Tarjetas Debito para ATM
 Las nuevas tarjetas de débito/ATM combinan las ventajas de una tarjeta de ATM (que nos permite sacar dinero en cualquier cajero automático del mundo), con las de un talonario de cheques (podemos comprar en cualquier tienda), y con la ventaja adicional de que no es preciso rellenar un cheque cada vez que vayamos a pagar algo.
Pero quizá el principal atractivo que ofrecen estas tarjetas es la posibilidad de controlar lo que gastamos y no endeudarnos más.

Al contrario de las tarjetas de crédito, el pago es extraído en el acto de nuestra cuenta corriente, como si se tratara de un cheque, de manera que no estás "pidiendo" un crédito que más tarde pagarás junto con un interés.

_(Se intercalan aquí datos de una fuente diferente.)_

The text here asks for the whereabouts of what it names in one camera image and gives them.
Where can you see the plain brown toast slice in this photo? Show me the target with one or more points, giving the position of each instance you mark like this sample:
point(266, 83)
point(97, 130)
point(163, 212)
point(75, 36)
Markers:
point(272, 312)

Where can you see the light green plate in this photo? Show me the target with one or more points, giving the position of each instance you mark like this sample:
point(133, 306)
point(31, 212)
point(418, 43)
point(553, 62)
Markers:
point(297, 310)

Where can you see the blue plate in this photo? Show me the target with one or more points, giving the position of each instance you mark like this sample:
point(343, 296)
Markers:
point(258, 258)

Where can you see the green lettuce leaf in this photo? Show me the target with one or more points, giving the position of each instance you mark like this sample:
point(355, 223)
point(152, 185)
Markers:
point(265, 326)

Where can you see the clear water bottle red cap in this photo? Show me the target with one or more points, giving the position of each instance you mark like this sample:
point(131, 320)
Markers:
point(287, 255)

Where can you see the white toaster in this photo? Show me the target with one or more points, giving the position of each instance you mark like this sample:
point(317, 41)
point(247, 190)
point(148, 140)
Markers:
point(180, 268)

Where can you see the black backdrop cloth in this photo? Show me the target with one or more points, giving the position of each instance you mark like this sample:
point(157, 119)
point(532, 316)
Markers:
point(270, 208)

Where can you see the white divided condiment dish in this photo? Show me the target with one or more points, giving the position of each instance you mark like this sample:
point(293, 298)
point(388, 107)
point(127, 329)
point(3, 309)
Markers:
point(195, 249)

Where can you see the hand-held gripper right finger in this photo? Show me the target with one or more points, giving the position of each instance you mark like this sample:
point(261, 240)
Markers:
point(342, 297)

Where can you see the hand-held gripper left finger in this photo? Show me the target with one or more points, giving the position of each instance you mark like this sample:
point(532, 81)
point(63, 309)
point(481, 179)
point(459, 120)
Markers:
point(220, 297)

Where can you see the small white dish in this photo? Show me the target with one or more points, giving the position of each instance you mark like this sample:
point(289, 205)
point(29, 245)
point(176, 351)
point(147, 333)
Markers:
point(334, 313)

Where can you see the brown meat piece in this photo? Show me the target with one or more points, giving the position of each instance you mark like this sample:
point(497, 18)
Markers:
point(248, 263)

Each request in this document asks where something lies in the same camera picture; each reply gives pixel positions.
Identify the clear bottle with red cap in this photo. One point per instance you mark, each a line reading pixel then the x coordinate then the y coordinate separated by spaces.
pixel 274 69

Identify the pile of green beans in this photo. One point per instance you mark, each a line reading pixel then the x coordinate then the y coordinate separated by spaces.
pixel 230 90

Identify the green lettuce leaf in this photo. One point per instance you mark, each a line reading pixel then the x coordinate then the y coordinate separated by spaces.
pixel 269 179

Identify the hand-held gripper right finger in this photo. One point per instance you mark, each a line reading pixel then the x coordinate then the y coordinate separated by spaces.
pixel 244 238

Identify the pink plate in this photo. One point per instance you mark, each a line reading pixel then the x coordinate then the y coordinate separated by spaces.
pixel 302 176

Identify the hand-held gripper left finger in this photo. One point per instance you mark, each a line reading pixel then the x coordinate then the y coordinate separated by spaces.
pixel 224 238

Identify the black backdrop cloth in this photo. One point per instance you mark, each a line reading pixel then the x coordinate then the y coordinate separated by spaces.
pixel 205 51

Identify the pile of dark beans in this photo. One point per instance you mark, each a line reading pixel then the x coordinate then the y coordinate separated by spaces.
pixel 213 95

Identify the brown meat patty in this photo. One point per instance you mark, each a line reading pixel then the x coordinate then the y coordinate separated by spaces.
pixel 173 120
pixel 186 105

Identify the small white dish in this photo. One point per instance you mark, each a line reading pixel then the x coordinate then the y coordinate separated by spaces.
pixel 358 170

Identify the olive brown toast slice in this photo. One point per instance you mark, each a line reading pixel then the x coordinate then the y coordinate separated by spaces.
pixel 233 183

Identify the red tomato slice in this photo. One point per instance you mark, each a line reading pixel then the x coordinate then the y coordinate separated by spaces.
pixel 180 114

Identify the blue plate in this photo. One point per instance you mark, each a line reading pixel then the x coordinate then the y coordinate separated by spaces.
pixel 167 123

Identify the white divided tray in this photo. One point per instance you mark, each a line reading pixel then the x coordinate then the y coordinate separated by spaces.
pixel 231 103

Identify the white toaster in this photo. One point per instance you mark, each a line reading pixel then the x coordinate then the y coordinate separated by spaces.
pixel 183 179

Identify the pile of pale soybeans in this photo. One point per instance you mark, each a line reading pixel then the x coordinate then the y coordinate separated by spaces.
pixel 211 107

 Es decir, estas tarjetas son perfectas para todos aquellos que quieran reducir el gasto y evitar los impulsos de comprar cosas que realmente no se pueden permitir.

Por otro lado, son cómodas porque aunque no sean de crédito, suelen llevar el logotipo de MasterCard o de Visa y son aceptadas en los mismos lugares en los que aceptan éstas.

Sin embargo, como con todas las cosas, estas tarjetas también tienen sus desventajas. El pago inmediato que hemos mencionado como una de las principales ventajas es para algunos un problema.

Son muchas las personas que se benefician de que exista un periodo de tiempo entre la compra y el momento en que el dinero es retirado de su cuenta.

En el caso de las compras realizadas con tarjetas de débito, este periodo simplemente no existe. El usuario tiene que tener conocimiento siempre del saldo de su cuenta corriente porque el sobregiro es uno de los principales riesgos de estas tarjetas.

Otro gran problema de estas tarjetas es la imposibilidad de retener el pago o negarse a pagar en caso de que la compra no nos satisfaga completamente.